Uniknęliśmy absolutnie cudem nieszczęścia, ponieważ mogliśmy wszyscy razem zginąć podczas jazdy, podczas powrotu z Łomży i to byłby dramat, który pojawił się dosłownie w sekundę. Dlatego uważajcie jak jeździcie i jak korzystacie z samochodów - wyznał Krzysztof Rutkowski, przestrzegając tym samym wszystkich kierowców.
Rodzice małego Krzysia zdradzili również, że starają się wpajać synowi to, jak ważne jest, aby bezpiecznie jeździć i na drodze uważać nie tylko na siebie, lecz także i na innych. Często pokazują mu rozbite samochody i tłumaczą, do czego może doprowadzić nieuważna jazda. Według Krzysztofa Rutkowskiego, choć Krzyś jest jeszcze bardzo młody, doskonale wszystko rozumie.
Maja Rutkowski opowiada o wypadku samochodowym
Tymczasem Maja Rutkowski bardziej szczegółowo zgłębiła się w to, jak doszło do wypadku, w którym rodzina brała udział. W trakcie swojej wypowiedzi nie kryła, że ten temat wciąż jest dla niej żywy.
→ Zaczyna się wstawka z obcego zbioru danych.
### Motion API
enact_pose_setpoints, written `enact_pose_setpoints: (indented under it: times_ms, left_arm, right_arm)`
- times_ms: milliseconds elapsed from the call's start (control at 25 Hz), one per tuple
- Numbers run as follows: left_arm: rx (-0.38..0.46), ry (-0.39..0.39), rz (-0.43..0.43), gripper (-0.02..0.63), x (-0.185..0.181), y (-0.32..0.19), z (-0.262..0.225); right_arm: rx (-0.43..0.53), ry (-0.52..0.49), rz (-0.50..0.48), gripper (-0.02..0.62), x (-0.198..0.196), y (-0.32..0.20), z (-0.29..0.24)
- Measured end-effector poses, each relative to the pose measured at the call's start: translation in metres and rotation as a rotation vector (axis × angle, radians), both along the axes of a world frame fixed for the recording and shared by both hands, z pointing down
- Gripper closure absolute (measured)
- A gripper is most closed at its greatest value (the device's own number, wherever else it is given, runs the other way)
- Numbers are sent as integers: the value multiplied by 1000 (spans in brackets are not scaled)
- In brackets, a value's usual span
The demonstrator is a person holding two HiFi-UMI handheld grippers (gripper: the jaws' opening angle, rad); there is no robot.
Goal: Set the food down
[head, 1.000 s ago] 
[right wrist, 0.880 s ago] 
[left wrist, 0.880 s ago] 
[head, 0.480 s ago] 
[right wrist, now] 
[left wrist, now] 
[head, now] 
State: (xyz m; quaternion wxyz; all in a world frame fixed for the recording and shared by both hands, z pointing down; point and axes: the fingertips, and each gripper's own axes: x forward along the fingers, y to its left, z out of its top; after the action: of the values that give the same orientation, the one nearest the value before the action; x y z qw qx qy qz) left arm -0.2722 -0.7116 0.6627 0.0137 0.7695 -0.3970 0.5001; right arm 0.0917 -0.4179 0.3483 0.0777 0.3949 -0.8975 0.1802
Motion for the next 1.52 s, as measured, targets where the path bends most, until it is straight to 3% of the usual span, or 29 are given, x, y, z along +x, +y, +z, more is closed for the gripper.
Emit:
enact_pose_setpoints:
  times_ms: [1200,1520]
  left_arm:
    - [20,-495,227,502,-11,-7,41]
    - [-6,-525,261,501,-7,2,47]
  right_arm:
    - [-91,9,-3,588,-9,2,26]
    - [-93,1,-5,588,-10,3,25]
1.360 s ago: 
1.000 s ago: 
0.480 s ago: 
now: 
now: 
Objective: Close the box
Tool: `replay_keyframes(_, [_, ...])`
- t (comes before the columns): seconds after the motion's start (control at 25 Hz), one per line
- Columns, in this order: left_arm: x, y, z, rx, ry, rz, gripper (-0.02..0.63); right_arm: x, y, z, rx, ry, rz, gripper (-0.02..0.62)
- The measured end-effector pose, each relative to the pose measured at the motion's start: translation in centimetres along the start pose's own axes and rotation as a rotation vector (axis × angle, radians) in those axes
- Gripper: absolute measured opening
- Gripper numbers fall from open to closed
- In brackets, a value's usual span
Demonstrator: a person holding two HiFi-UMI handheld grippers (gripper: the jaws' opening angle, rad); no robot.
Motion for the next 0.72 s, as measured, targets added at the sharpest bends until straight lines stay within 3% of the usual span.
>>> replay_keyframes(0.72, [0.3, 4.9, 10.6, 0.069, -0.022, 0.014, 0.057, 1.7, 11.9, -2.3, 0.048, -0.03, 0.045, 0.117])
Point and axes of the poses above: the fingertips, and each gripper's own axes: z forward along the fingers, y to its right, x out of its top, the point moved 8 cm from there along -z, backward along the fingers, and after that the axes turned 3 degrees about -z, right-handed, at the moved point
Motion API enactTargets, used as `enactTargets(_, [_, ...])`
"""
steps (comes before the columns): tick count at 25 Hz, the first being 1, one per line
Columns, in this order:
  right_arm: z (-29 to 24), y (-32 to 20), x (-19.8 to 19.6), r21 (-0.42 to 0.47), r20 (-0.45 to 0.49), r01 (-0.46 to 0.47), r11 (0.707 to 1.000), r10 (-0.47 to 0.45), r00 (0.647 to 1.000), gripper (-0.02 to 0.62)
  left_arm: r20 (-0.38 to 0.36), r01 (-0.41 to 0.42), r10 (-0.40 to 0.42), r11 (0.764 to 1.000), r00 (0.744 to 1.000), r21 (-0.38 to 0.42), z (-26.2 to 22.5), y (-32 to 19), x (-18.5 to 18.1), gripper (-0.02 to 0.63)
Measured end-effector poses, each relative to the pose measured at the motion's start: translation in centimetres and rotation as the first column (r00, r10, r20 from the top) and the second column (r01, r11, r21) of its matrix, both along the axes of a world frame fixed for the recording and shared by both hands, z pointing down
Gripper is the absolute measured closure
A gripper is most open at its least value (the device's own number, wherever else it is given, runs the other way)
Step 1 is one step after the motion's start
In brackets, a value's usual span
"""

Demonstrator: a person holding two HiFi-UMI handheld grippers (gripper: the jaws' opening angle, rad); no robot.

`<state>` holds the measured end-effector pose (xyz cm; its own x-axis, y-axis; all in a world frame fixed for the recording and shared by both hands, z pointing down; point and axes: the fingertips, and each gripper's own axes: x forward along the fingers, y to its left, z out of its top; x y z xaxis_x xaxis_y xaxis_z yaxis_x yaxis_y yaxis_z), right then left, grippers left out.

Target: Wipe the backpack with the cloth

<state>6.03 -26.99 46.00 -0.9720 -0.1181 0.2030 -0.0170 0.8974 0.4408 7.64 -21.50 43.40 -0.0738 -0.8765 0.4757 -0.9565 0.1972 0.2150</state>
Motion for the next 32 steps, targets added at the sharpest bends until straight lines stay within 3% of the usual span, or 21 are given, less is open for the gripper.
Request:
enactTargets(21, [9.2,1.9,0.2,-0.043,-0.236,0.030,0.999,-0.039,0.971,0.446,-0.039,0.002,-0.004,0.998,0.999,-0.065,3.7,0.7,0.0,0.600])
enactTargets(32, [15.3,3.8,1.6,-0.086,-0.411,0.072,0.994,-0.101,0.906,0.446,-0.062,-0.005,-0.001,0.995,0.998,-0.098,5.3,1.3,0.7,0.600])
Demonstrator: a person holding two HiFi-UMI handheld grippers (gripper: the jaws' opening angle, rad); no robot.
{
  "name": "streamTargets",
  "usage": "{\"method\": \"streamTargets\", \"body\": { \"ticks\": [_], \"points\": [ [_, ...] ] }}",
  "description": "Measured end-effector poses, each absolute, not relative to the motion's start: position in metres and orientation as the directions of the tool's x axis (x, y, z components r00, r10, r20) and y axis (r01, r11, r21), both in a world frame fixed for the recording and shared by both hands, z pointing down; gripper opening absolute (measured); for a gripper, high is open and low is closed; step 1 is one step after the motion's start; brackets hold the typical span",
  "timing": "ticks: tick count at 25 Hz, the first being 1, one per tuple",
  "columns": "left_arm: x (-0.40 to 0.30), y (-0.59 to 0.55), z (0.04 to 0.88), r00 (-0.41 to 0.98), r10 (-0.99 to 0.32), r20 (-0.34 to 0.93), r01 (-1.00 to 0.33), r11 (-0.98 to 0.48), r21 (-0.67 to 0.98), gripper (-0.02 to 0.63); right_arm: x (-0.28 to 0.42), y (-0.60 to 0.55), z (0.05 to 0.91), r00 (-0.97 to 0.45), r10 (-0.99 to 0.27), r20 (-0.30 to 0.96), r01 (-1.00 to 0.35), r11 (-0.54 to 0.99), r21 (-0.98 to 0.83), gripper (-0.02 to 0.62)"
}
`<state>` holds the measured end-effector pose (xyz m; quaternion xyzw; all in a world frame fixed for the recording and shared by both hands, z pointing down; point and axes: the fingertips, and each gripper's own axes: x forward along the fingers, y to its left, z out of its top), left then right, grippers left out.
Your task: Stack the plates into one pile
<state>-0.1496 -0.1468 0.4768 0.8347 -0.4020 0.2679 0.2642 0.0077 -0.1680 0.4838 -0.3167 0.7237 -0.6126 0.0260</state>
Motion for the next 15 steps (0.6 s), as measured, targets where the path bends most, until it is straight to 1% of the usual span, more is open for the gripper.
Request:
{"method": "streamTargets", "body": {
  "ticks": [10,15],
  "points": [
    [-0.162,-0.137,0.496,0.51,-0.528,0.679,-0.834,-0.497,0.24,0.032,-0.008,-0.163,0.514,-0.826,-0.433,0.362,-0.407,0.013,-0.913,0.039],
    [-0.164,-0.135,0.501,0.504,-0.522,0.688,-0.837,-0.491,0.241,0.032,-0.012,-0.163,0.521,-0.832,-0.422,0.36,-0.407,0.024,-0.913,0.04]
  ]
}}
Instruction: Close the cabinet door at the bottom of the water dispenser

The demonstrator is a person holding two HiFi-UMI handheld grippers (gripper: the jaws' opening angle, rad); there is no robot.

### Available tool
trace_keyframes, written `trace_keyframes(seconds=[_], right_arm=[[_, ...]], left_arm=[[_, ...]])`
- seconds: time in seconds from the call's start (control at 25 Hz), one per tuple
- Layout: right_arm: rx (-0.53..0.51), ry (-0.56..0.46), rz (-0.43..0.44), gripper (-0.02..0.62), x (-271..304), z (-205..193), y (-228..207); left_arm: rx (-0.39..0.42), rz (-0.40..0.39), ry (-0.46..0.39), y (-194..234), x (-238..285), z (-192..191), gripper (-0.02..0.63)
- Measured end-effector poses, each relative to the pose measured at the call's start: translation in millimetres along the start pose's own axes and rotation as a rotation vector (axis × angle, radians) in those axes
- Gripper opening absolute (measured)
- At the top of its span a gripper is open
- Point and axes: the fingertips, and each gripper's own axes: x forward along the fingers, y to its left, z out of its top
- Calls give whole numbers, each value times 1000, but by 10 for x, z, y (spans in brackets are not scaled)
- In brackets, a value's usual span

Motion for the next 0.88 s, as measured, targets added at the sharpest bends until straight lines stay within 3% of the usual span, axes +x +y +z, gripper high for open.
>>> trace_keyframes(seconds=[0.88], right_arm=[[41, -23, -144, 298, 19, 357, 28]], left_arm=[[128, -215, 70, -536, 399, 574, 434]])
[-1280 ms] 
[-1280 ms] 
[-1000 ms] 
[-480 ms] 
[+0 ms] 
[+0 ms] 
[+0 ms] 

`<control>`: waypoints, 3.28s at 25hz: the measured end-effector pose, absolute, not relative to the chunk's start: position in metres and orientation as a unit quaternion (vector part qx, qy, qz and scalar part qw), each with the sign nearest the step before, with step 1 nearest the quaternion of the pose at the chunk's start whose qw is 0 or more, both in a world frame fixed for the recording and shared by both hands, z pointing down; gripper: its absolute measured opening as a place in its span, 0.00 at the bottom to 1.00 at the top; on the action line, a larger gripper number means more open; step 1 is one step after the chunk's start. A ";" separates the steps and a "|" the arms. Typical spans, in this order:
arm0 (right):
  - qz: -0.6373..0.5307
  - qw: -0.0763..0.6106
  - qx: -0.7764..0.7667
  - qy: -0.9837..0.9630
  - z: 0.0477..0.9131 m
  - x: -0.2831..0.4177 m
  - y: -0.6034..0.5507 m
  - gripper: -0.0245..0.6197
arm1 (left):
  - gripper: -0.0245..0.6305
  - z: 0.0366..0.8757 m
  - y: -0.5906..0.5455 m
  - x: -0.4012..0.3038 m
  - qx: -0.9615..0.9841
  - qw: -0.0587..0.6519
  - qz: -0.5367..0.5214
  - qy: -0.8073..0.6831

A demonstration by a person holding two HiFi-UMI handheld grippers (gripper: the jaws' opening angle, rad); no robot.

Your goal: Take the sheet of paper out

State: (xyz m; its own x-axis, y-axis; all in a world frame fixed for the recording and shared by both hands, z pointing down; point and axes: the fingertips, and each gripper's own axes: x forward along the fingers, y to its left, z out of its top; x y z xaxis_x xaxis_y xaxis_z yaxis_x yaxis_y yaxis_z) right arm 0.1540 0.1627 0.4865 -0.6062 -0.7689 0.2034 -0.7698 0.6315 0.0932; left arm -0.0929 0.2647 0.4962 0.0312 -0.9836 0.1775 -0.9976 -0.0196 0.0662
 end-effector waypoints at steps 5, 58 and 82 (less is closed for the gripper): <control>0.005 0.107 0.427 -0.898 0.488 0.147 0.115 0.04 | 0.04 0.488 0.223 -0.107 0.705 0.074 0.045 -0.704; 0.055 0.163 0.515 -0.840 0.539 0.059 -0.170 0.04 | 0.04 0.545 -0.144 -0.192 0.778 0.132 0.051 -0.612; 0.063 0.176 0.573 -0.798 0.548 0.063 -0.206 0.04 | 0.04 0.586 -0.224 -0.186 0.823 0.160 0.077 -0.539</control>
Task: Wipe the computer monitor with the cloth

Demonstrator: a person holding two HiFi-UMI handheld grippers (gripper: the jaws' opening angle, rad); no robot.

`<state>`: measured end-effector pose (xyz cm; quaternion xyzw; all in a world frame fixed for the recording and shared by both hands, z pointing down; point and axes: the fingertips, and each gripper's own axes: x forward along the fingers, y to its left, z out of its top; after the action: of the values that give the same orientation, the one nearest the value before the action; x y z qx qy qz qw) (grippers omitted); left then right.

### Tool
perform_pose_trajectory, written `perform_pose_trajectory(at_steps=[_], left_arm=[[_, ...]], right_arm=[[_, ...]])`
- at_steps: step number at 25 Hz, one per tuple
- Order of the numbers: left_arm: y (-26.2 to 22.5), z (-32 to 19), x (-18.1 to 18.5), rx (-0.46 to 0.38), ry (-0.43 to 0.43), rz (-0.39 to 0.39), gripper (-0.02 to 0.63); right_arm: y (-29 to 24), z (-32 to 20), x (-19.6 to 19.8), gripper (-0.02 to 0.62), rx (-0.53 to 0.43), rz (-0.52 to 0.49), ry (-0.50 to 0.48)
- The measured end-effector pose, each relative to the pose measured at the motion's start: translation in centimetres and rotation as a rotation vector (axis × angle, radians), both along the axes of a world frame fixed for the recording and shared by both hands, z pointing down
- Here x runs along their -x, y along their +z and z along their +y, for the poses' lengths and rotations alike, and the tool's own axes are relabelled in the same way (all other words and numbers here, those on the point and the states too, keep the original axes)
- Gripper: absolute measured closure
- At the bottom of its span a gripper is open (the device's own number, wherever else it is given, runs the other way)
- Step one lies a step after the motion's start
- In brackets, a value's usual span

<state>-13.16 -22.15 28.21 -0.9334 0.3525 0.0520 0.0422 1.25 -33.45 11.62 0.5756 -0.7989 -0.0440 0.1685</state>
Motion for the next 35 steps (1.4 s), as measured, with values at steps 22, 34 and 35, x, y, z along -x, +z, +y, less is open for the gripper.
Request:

Byliśmy na obwodnicy Warszawy. Dobrze, że ja jeżdżę powoli i kiedy jest noc, to naprawdę uważam. Jechałam około 80-90 km/h i całe szczęście. Nagle huk - podejrzewam, że pękła opona tira, który jechał przed nami. Opona strzeliła, niesamowity hałas. Dużo jest takich wypadków, kiedy można zginąć. A poza tym, że pękła opona w tirze przed nami, to jeszcze odkręciło się drugie koło i leciało w naszą stronę. Podobno krzyknęłam tylko "O Jezu" i nie hamowałam, tylko odbiłam w prawą stronę i uderzyliśmy samochodem w bok. Myśleliśmy, że nie mamy przodu. Na szczęście ten samochód nie jest bardzo uszkodzony. Przejechaliśmy, ochłonęłam i sprawdziliśmy, czy możemy jechać dalej. Dojechaliśmy o 4, położyłam się o 5-tej.
Co wy na to? Spodziewaliście się, że Krzysztof Rutkowski wraz z rodziną przeżył niedawno tak niebezpieczną sytuację?